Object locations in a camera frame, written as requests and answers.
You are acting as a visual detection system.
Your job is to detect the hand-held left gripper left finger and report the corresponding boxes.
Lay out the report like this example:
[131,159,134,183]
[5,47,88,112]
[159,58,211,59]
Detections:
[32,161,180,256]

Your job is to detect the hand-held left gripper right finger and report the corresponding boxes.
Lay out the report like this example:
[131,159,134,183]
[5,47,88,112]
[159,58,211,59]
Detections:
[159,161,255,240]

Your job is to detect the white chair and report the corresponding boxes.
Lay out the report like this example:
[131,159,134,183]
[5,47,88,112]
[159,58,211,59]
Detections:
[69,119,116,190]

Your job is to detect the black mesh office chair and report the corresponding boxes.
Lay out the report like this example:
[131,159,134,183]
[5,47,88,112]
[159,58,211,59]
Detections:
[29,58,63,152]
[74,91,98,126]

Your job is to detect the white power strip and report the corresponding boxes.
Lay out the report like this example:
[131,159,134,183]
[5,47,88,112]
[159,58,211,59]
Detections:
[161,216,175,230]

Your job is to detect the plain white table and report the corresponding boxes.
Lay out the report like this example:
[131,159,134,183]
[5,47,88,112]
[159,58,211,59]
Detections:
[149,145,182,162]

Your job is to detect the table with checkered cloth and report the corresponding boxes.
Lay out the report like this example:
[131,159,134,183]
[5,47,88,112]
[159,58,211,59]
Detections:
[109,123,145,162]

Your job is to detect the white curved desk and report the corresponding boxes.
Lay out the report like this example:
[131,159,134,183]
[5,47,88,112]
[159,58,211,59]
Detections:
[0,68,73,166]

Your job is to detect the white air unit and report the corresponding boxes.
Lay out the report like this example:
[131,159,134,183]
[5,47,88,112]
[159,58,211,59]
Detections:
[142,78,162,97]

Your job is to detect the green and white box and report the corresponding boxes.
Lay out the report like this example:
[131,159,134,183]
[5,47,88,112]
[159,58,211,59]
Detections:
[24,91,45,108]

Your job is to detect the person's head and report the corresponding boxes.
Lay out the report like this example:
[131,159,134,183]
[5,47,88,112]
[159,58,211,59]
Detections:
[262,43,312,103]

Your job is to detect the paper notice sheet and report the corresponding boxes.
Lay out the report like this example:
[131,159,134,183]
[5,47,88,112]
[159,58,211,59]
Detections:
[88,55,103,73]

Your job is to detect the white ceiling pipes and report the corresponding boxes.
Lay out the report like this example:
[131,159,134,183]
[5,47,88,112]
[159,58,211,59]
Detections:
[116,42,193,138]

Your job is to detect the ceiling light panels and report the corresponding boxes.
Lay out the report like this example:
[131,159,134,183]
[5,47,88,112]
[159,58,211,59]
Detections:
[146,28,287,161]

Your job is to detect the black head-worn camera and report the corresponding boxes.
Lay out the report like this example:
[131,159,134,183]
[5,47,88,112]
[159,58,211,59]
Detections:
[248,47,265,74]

Work task |
What you return should be the lines from the beginning of the records through the one that contains "Your job is to detect the plain", repeated exactly and with no additions.

Your solution |
Object locations in a camera frame, written as requests and answers.
You are acting as a visual detection system.
Your job is to detect the hand-held left gripper left finger and report the corresponding boxes.
Lay out the report like this example:
[131,159,134,183]
[5,47,88,112]
[159,58,211,59]
Detections:
[32,161,180,256]

Your job is to detect the hand-held left gripper right finger and report the corresponding boxes.
Lay out the report like this example:
[131,159,134,183]
[5,47,88,112]
[159,58,211,59]
Detections:
[159,161,255,240]

Your job is to detect the white chair and report the corresponding boxes.
Lay out the report like this example:
[131,159,134,183]
[5,47,88,112]
[159,58,211,59]
Detections:
[69,119,116,190]

Your job is to detect the black mesh office chair and report the corresponding boxes.
Lay out the report like this example:
[131,159,134,183]
[5,47,88,112]
[159,58,211,59]
Detections:
[29,58,63,152]
[74,91,98,126]

Your job is to detect the white power strip and report the corresponding boxes.
Lay out the report like this example:
[131,159,134,183]
[5,47,88,112]
[159,58,211,59]
Detections:
[161,216,175,230]

Your job is to detect the plain white table and report the corresponding boxes.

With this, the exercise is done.